EXERCISE PROMPT: Below this line is a set of entries; quote exactly the lines from the line that contains "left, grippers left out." to the line that contains "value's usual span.", both lines included.

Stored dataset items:
—————

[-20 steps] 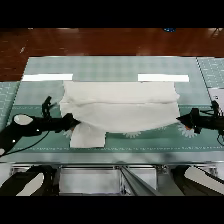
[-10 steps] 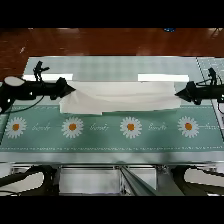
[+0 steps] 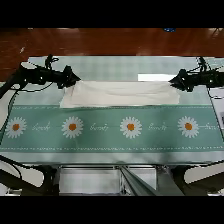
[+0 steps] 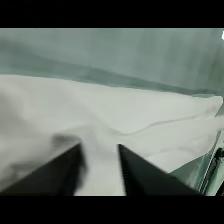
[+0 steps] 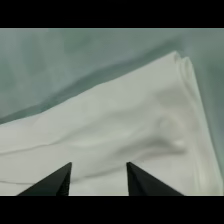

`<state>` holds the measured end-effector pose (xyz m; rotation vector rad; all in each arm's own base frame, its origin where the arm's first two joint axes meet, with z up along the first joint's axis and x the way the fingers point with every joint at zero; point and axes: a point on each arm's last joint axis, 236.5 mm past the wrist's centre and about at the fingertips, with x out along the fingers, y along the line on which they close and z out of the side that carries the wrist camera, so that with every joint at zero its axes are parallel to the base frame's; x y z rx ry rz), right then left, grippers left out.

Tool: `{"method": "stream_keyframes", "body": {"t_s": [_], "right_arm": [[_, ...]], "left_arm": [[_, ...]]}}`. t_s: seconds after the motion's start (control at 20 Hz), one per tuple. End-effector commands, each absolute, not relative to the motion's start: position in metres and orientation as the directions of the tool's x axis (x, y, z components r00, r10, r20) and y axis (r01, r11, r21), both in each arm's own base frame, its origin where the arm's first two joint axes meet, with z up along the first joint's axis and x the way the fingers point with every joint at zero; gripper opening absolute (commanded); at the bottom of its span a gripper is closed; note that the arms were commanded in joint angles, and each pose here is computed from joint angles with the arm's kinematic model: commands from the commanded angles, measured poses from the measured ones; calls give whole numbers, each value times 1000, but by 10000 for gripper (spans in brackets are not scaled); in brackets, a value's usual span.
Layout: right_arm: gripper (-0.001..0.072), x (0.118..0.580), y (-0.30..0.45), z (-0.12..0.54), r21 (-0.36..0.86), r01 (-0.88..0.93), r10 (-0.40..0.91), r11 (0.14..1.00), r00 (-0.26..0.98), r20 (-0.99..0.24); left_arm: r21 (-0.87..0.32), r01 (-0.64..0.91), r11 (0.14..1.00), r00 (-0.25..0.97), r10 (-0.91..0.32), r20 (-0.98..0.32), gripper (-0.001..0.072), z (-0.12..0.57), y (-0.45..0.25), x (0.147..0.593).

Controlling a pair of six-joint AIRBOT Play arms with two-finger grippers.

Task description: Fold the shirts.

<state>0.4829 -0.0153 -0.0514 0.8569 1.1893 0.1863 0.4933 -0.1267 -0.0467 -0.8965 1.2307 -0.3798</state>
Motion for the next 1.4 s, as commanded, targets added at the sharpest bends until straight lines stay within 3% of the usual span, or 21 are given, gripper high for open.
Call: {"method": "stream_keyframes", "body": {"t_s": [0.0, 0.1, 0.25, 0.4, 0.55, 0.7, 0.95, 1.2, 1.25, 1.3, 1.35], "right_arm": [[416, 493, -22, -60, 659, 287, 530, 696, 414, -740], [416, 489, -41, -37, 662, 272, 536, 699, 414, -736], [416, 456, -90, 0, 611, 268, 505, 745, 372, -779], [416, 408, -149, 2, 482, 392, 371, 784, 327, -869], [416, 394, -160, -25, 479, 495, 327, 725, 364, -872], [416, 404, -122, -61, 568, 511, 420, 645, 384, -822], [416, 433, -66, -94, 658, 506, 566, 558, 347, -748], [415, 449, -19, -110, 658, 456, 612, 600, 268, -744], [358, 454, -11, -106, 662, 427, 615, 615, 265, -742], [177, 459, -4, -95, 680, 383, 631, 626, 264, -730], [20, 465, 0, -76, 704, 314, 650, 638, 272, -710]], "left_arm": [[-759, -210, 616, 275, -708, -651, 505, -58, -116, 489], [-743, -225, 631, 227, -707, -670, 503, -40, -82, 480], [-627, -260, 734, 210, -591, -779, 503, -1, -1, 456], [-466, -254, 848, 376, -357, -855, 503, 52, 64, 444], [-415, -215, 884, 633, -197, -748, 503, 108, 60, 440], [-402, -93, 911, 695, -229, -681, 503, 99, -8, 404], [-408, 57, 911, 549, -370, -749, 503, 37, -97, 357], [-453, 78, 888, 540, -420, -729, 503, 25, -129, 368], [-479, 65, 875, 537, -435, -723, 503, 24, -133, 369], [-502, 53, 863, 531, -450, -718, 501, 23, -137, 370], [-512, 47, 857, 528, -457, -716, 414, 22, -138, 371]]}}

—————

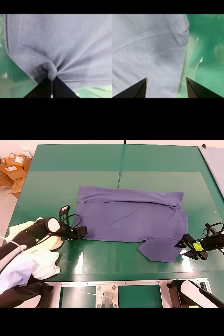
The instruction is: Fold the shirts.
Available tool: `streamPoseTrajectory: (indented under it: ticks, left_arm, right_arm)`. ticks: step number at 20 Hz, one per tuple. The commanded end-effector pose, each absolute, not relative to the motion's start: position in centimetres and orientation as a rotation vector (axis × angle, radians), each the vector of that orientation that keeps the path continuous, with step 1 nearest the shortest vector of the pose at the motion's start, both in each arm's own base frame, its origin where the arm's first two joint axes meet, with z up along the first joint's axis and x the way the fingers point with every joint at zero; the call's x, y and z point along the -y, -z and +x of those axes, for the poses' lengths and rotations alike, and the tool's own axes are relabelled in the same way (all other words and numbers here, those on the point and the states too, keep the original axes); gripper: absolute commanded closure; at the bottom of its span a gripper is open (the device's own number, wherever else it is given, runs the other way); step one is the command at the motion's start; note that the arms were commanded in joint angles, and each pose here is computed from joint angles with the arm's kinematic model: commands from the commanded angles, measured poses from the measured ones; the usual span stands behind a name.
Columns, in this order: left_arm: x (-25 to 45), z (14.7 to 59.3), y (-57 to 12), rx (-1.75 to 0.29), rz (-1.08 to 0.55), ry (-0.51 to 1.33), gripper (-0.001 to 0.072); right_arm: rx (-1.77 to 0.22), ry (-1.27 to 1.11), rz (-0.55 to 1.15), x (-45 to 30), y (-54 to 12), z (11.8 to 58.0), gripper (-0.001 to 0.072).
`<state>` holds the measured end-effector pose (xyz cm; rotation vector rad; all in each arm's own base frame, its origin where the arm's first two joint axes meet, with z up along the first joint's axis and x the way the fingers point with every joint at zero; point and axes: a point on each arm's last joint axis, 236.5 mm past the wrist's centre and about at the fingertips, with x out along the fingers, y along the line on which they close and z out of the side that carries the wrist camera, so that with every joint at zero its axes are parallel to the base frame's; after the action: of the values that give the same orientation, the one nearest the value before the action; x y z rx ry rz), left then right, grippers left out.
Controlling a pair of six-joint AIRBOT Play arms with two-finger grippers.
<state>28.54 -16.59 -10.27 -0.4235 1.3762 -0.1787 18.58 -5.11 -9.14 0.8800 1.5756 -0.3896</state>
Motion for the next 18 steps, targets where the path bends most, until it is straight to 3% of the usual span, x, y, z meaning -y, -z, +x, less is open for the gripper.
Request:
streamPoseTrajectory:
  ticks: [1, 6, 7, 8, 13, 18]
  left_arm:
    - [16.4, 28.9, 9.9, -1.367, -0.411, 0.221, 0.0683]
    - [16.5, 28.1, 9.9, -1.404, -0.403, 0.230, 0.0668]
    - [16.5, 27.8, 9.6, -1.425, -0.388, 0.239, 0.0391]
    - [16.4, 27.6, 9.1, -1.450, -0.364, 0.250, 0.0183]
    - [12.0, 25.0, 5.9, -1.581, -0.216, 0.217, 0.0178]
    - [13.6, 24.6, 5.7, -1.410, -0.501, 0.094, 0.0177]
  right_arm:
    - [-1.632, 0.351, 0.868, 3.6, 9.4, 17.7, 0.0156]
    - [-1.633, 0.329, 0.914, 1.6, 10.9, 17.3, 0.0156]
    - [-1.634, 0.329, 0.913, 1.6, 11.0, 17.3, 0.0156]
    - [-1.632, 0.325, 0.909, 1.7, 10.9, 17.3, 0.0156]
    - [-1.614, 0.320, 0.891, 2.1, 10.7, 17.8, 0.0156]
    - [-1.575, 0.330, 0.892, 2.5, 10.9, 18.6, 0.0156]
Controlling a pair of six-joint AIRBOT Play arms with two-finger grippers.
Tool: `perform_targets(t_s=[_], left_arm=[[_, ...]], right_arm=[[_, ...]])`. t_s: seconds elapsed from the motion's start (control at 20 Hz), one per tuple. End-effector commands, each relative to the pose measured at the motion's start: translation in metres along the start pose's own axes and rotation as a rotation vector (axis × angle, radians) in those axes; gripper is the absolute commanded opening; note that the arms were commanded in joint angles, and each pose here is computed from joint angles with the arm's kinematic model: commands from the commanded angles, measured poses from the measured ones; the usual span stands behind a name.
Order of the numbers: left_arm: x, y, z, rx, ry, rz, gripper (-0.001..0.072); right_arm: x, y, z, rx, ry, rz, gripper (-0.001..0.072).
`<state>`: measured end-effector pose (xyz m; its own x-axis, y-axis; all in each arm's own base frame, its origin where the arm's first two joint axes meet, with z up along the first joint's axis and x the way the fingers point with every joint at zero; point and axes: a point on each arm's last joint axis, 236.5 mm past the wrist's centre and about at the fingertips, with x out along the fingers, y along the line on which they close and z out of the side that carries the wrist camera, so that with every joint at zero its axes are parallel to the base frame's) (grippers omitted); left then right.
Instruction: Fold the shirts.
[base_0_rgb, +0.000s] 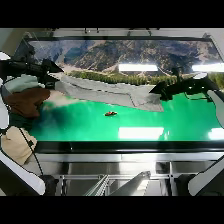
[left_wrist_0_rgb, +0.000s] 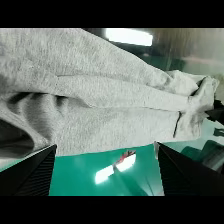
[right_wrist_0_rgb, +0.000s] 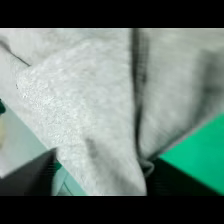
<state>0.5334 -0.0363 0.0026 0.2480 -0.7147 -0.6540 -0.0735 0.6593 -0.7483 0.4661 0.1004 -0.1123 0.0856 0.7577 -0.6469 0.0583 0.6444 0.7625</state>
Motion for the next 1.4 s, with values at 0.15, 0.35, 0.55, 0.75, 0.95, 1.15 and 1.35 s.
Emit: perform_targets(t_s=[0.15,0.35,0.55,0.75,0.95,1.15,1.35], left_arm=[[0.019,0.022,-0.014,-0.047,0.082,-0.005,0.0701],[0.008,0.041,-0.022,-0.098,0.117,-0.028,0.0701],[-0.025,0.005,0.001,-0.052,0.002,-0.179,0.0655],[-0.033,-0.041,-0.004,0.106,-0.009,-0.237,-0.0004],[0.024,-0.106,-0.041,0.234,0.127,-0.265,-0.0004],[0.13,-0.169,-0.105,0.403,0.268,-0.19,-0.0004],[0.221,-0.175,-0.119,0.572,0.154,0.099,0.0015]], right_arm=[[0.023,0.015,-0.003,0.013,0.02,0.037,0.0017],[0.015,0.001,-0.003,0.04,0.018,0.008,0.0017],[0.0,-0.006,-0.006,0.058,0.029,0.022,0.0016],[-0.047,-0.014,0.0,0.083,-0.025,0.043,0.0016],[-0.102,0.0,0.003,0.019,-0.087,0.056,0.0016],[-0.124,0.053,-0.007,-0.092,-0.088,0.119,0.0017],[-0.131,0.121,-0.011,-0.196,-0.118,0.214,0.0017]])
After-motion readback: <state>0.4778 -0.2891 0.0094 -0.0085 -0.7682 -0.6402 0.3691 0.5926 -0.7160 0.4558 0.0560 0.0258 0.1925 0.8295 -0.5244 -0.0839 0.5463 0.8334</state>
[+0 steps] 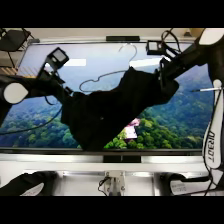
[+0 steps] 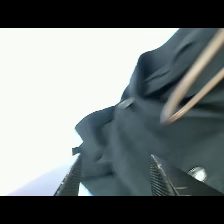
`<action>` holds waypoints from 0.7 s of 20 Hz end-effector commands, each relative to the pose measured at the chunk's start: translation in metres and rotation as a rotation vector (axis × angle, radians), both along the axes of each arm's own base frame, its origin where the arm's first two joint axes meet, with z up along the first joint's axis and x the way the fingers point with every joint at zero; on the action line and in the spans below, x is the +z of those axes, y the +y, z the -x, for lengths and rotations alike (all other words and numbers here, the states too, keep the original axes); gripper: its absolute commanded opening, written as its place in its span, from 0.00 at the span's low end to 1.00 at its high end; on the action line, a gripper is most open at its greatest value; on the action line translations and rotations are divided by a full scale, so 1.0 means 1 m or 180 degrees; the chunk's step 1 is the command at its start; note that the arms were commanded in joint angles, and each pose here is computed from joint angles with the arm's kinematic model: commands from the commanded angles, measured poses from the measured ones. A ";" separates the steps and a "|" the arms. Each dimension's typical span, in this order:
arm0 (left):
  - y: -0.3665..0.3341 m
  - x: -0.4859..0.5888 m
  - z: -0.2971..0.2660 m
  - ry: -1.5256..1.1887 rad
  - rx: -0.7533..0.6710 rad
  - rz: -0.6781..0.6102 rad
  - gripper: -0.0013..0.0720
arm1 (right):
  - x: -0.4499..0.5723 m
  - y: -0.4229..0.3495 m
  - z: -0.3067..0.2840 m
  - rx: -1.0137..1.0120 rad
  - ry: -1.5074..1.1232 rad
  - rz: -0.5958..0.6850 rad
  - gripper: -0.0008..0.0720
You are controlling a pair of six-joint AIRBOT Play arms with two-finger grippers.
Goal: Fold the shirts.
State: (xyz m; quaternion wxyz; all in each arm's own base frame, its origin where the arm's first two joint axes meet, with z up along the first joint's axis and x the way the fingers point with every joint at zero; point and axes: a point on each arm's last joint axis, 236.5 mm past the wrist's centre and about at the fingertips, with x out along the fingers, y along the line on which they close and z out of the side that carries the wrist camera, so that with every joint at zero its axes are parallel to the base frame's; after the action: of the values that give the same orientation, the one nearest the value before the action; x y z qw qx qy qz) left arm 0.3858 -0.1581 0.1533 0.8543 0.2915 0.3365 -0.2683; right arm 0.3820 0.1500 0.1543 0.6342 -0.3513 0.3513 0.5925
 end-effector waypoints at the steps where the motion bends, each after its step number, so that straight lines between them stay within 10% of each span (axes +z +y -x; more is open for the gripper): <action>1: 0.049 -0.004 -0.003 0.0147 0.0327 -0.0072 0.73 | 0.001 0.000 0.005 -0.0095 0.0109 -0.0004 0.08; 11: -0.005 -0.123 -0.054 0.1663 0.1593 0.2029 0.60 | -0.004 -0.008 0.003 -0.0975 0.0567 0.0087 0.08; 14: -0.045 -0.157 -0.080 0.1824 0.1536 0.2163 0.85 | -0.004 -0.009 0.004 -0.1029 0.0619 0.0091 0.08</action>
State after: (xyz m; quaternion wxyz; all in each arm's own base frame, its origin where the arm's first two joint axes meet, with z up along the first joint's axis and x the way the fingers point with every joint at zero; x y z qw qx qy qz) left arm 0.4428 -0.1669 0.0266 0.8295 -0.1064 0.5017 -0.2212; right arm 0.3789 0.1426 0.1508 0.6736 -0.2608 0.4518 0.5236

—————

ANSWER FOR THE TASK:
`<state>` holds the measured end-effector pose (xyz m; rotation vector rad; all in each arm's own base frame, its origin where the arm's first two joint axes meet, with z up along the first joint's axis and x the way the fingers point with every joint at zero; point and axes: a point on each arm's last joint axis, 236.5 mm past the wrist's centre and about at the fingertips, with x out along the fingers, y along the line on which they close and z out of the side that carries the wrist camera, so that with every joint at zero its axes are parallel to the base frame's; x y z rx ry rz), right then left, grippers left out.

Tool: `{"method": "stream_keyframes", "body": {"t_s": [_], "right_arm": [[_, ...]], "left_arm": [[_, ...]]}}`. t_s: seconds after the motion's start (control at 20 Hz), one per tuple. End-effector commands, each absolute, not relative to the motion's start: position in metres and orientation as the directions of the tool's x axis (x, y, z components r00, r10, r20) and y axis (r01, r11, r21), both in each arm's own base frame, its origin where the arm's first two joint axes meet, with z up along the first joint's axis and x the way the fingers point with every joint at zero; gripper opening absolute (commanded); at the bottom of its span a gripper is closed; note that the arms were commanded in joint angles, and each pose here is computed from joint angles with the arm's kinematic model: commands from the commanded angles, measured poses from the measured ones; calls give whole numbers, each value times 1000, but by 10000 for gripper (spans in brackets are not scaled); in brackets, a value's usual span.

There is no more to the output.